Weighing the pros and cons of using marijuana

As the most commonly used illicit drug in the U.S., marijuana has been at the center of many politically charged debates because of its illegal status and widespread use.

At the request of the White House Office of National Drug Control Policy, the Institute of Medicine issued a report in 1999 summarizing researchers' review of all scientific evidence on marijuana, which concluded the drug's components have therapeutic qualities that warrant more clinical research. The institute did not recommend "crude marijuana," particularly when smoked, as medicine.

In the short term, marijuana's effects can include shortterm memory loss, distorted perception, a sense of euphoria or, in other users, paranoia and increased appetite.

Carcinogenic, or cancercausing, materials found in tobacco also are in marijuana, and smoking one marijuana cigarette can deposit three to four times as much tar in the respiratory tract as a single filtered tobacco cigarette, according to research from Dr. Donald Tashkin, a pulmonologist at the University of California at Los Angeles who has studied marijuana effects for 30 years.

As with tobacco cigarettes, smoking marijuana habitually has been shown to reduce respiratory function and harm the lining of the lungs, according to the institute report. Smoking marijuana regularly increases the risk of bronchitis and respiratory infection.

Supporters of medical marijuana contend that marijuana can be consumed in ways that don't involve smoking's harmful effects, including by eating it cooked in food products or using a vaporizer, which heats marijuana to the point of releasing THC, the active ingredient, but does not create toxin-containing smoke.

The largest studies of the relationship between marijuana and cancer have not found a link between marijuana and tobacco-related cancers. One large study, published in 1997 in the journal Cancer Causes and Control, found no association between marijuana and cancer, except in the case of prostate cancer in men who didn't smoke tobacco.
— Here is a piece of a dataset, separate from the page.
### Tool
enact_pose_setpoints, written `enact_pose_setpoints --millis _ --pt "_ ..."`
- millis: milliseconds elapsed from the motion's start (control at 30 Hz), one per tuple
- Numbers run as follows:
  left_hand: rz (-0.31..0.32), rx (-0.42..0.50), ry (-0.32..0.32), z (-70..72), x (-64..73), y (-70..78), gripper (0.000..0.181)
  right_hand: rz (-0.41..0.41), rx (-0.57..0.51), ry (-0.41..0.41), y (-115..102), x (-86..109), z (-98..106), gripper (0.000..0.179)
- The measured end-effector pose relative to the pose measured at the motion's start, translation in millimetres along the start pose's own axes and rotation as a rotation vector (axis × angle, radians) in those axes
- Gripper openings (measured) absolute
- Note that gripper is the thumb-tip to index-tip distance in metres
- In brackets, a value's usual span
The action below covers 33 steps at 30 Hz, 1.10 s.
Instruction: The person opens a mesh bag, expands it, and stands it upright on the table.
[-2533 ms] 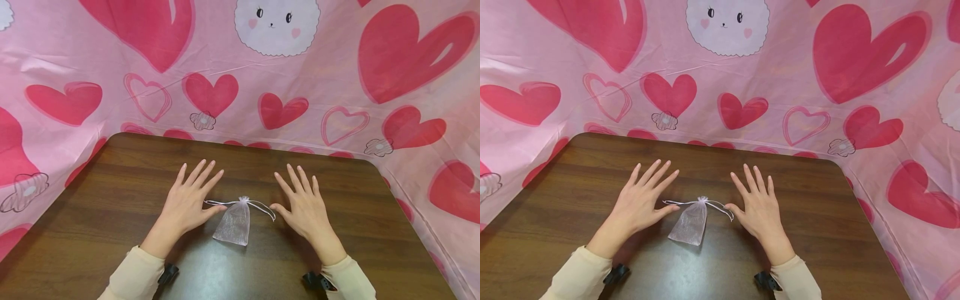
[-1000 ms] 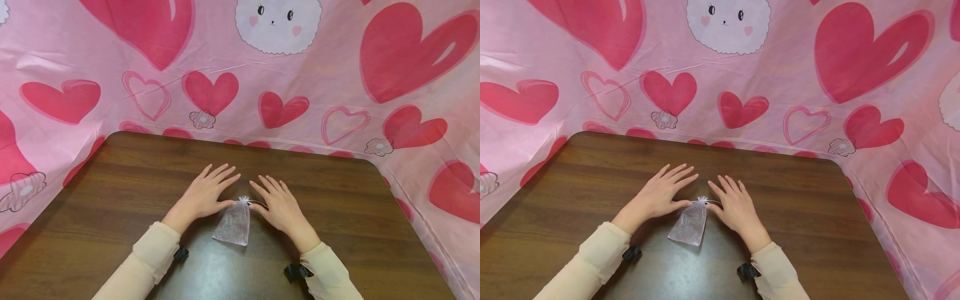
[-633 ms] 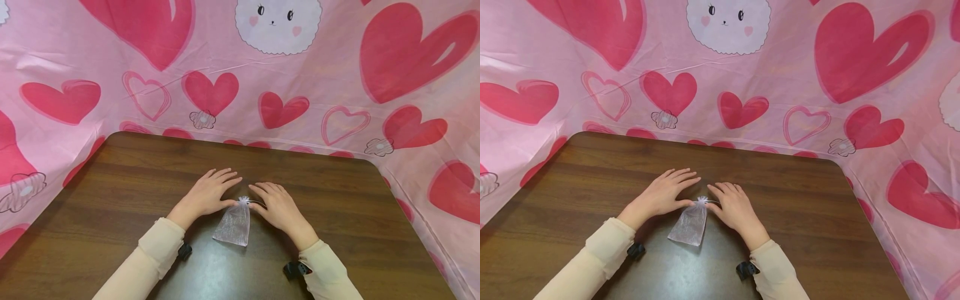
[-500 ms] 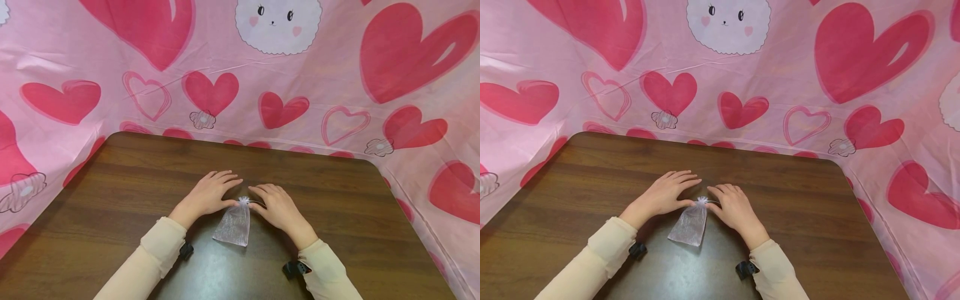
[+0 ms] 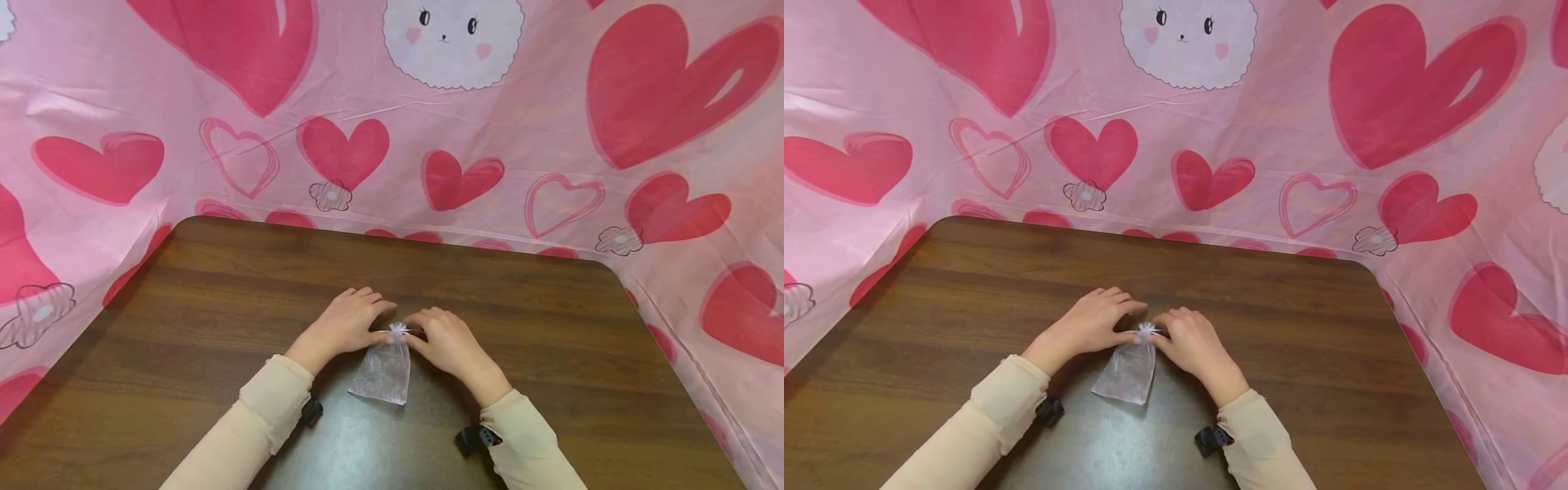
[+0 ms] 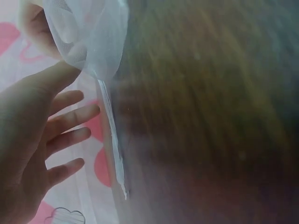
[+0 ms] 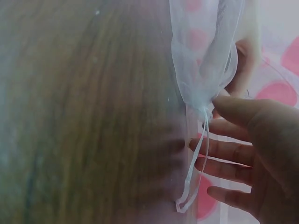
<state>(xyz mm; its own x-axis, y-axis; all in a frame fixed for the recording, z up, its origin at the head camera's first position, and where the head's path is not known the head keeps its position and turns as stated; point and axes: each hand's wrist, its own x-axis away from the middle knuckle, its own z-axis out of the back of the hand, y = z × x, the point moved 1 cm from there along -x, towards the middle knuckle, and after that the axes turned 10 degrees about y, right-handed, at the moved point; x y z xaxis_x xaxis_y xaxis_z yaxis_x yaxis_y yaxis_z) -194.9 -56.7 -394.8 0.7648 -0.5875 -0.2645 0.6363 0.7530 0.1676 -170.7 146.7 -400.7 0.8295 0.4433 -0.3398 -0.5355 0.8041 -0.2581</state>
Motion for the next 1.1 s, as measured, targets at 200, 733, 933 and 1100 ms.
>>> enact_pose_setpoints --millis 200,733,933,1100 --pt "0.004 0.027 -0.016 -2.2 -1.4 4.6 0.046 -0.022 0.021 -0.003 -2.9 -0.6 -1.4 0.022" --pt "0.017 0.078 0.0 -5.5 2.5 13.1 0.029 -0.031 -0.007 0.09 -7.2 2.9 -1.8 0.013" --pt "0.027 0.122 0.038 -0.3 8.5 18.2 0.024 -0.02 -0.046 0.134 -8.1 8.2 3.6 0.013" --pt "0.023 0.118 0.104 3.5 13.6 21.6 0.018 0.004 -0.099 0.171 -7.6 12.6 7.1 0.014"
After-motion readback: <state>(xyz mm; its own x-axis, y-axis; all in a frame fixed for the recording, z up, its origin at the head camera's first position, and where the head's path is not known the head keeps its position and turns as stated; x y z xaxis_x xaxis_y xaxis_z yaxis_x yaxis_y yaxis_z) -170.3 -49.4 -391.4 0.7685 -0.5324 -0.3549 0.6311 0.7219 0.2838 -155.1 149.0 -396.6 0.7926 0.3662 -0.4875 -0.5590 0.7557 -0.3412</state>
Another large study, led by Dr. Tashkin and published in Cancer Epidemiology, Biomarkers and Prevention in 2006, focused on lung and upper aerodigestive tract cancers. The study included more than 2,200 subjects and found no elevated risk among smokers of marijuana, even heavy users.

There is no record of any death from a marijuana overdose, according to the Institute of Medicine report, which also concluded, "Compared with alcohol, tobacco and several prescription medications, marijuana's abuse potential appears relatively small."